### Task prompt
Below is a set of records. Repeat all of them exactly.

=== Records for the exercise ===

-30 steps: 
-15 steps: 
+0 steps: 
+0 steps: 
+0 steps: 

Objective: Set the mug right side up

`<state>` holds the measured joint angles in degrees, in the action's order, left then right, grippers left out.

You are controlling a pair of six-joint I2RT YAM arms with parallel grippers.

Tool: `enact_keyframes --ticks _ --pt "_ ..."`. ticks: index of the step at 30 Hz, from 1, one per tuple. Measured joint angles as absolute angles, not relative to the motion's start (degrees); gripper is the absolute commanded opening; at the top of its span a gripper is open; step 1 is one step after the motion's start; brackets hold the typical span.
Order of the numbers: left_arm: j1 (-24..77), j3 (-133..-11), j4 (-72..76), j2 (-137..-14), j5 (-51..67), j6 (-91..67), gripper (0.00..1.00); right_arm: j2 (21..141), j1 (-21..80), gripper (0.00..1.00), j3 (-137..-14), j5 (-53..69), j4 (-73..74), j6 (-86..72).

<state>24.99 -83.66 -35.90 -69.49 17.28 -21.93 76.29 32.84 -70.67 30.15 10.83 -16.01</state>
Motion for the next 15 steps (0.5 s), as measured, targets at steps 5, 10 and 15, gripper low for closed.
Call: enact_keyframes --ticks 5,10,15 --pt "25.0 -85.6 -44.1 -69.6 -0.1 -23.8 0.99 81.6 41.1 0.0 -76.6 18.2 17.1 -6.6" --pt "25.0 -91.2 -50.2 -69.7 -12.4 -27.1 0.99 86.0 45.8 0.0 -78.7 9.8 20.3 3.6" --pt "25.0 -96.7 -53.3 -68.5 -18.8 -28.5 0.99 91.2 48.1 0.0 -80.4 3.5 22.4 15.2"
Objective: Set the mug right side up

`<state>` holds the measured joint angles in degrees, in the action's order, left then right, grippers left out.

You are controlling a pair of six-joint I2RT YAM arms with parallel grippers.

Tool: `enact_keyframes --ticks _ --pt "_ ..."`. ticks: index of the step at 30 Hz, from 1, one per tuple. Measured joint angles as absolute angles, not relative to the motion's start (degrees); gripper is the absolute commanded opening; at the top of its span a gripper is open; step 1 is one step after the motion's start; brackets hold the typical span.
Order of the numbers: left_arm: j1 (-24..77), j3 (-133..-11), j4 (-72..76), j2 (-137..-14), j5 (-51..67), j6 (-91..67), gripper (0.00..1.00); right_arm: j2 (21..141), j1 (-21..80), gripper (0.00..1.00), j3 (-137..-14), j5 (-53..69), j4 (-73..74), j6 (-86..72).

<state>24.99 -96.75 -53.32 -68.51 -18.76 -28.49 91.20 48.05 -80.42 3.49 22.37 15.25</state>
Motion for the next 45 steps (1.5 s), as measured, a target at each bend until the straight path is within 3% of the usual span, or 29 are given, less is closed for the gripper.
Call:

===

### Result for this task
-30 steps: 
-15 steps: 
+0 steps: 
+0 steps: 
+0 steps: 

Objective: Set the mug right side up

`<state>` holds the measured joint angles in degrees, in the action's order, left then right, grippers left out.

You are controlling a pair of six-joint I2RT YAM arms with parallel grippers.

Tool: `enact_keyframes --ticks _ --pt "_ ..."`. ticks: index of the step at 30 Hz, from 1, one per tuple. Measured joint angles as absolute angles, not relative to the motion's start (degrees); gripper is the absolute commanded opening; at the top of its span a gripper is open; step 1 is one step after the motion's start; brackets hold the typical span.
Order of the numbers: left_arm: j1 (-24..77), j3 (-133..-11), j4 (-72..76), j2 (-137..-14), j5 (-51..67), j6 (-91..67), gripper (0.00..1.00); right_arm: j2 (21..141), j1 (-21..80), gripper (0.00..1.00), j3 (-137..-14), j5 (-53..69), j4 (-73..74), j6 (-86..72).

<state>24.99 -83.66 -35.90 -69.49 17.28 -21.93 76.29 32.84 -70.67 30.15 10.83 -16.01</state>
Motion for the next 15 steps (0.5 s), as measured, targets at steps 5, 10 and 15, gripper low for closed.
Call: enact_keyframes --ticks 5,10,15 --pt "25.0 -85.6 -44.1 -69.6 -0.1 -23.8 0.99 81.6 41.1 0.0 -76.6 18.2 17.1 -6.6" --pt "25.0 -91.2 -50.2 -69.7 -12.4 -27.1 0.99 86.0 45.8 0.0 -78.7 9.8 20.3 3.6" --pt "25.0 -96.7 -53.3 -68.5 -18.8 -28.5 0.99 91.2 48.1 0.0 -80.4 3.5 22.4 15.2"
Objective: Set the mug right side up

`<state>` holds the measured joint angles in degrees, in the action's order, left then right, grippers left out.

You are controlling a pair of six-joint I2RT YAM arms with parallel grippers.

Tool: `enact_keyframes --ticks _ --pt "_ ..."`. ticks: index of the step at 30 Hz, from 1, one per tuple. Measured joint angles as absolute angles, not relative to the motion's start (degrees); gripper is the absolute commanded opening; at the top of its span a gripper is open; step 1 is one step after the motion's start; brackets hold the typical span.
Order of the numbers: left_arm: j1 (-24..77), j3 (-133..-11), j4 (-72..76), j2 (-137..-14), j5 (-51..67), j6 (-91..67), gripper (0.00..1.00); right_arm: j2 (21..141), j1 (-21..80), gripper (0.00..1.00), j3 (-137..-14), j5 (-53..69), j4 (-73..74), j6 (-86..72).

<state>24.99 -96.75 -53.32 -68.51 -18.76 -28.49 91.20 48.05 -80.42 3.49 22.37 15.25</state>
Motion for the next 45 steps (1.5 s), as measured, a target at each bend until the straight path is within 3% of the usual span, or 29 are given, less is closed for the gripper.
Call:

No more work is needed on this answer.